The copyright battles over AI art start in earnest

Well, the long-anticipated copyright battles over AI-generated content have finally started. Last week a group of artists announced they are suing Stability AI, Midjourney and DeviantArt for using their artwork (and that of literally millions of other artists) to train their machine learning systems, claiming doing so violates their copyrights. And yesterday Getty Images announced their own lawsuit against Stability AI, arguing that “Stability AI unlawfully copied and processed millions of images protected by copyright and the associated metadata owned or represented by Getty Images” without a license. The class-action complaint makes several claims, but the most important ones are:

  1. Training an AI is not fair use: using an image to train an AI is not fair use, even when the works were published on the web and no copy is ever published. This appears to be Getty’s main argument as well, although in their case I expect they simply want to pressure Stability to pay them a license to make the case go away.
  2. Stable Diffusion is itself an infringing work: The complaint claims that Stable Diffusion actually contains all 5 billion training images in compressed form, and is thus is a derivative work in its own right. In their words, SD and similar systems are “is a collage tool, only capable of producing images that are remixed and reassembled from the copyrighted work of others.”

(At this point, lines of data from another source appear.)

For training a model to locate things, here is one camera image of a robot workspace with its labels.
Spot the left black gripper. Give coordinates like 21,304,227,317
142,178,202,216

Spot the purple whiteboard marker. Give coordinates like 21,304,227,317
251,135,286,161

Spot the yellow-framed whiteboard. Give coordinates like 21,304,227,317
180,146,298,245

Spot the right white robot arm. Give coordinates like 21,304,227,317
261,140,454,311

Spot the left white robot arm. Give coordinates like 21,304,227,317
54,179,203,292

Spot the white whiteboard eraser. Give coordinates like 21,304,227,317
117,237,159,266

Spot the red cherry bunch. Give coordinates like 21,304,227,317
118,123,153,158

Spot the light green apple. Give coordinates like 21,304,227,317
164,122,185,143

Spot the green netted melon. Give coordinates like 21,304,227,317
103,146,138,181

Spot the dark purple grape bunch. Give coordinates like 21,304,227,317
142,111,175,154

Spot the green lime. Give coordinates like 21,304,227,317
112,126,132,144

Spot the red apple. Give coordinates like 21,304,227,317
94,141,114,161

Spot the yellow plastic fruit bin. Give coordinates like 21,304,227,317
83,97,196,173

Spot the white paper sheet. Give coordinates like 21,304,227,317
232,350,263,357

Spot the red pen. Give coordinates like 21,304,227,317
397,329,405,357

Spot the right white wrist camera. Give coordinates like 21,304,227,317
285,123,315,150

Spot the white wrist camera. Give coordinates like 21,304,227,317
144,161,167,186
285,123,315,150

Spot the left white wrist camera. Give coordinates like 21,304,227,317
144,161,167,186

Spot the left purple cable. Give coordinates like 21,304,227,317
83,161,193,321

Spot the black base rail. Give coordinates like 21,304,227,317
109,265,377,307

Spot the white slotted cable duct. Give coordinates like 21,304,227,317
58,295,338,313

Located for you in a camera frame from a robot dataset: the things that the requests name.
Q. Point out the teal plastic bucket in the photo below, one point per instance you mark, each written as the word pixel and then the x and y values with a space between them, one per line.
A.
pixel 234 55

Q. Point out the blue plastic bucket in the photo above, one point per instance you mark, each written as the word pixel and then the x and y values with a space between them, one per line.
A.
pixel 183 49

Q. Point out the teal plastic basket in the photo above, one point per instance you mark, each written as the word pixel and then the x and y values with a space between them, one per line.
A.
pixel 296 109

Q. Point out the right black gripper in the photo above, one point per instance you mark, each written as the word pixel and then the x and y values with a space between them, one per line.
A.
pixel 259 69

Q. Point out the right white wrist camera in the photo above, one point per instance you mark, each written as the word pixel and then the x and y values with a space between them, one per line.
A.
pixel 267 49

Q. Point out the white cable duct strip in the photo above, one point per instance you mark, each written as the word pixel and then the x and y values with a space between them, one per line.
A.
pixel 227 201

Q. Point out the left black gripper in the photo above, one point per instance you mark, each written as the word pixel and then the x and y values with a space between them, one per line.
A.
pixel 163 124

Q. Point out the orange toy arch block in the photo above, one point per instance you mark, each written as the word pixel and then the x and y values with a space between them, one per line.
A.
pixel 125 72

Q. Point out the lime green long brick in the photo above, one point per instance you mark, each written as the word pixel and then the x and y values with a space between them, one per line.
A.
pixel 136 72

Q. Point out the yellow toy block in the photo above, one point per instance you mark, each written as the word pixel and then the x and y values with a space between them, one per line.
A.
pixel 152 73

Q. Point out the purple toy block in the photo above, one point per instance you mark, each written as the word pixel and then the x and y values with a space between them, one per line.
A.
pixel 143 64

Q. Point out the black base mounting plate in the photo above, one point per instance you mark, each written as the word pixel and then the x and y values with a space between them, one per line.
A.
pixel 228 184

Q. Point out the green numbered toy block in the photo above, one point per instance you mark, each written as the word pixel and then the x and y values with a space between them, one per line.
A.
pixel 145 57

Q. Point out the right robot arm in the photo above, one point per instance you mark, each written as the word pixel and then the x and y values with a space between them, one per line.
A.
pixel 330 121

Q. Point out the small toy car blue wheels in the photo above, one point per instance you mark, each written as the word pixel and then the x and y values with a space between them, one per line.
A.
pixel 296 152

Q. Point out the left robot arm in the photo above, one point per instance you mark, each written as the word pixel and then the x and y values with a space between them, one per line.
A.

Case law has at least suggested that training an AI is fair use, but it’s far from settled. As for the second point, there’s no question that Stable Diffusion can generate images that, if published, would infringe on someone’s copyright and/or trademark (e.g. try entering “Batman” into Stable Diffusion’s generator). What the court will have to decide is whether the tool itself is more like a box of colored pencils (capable of creating infringing works but not infringing in their own right), or more like a bunch of superhero stencils you can mix and match.

In the end I’m not sure this will be much more than a speed bump for this technology. The technology has been proven well enough for companies to invest the resources to make a “clean” training set from public domain and licensable content, and from there individual companies and studios will train their own models to produce their own proprietary “style”.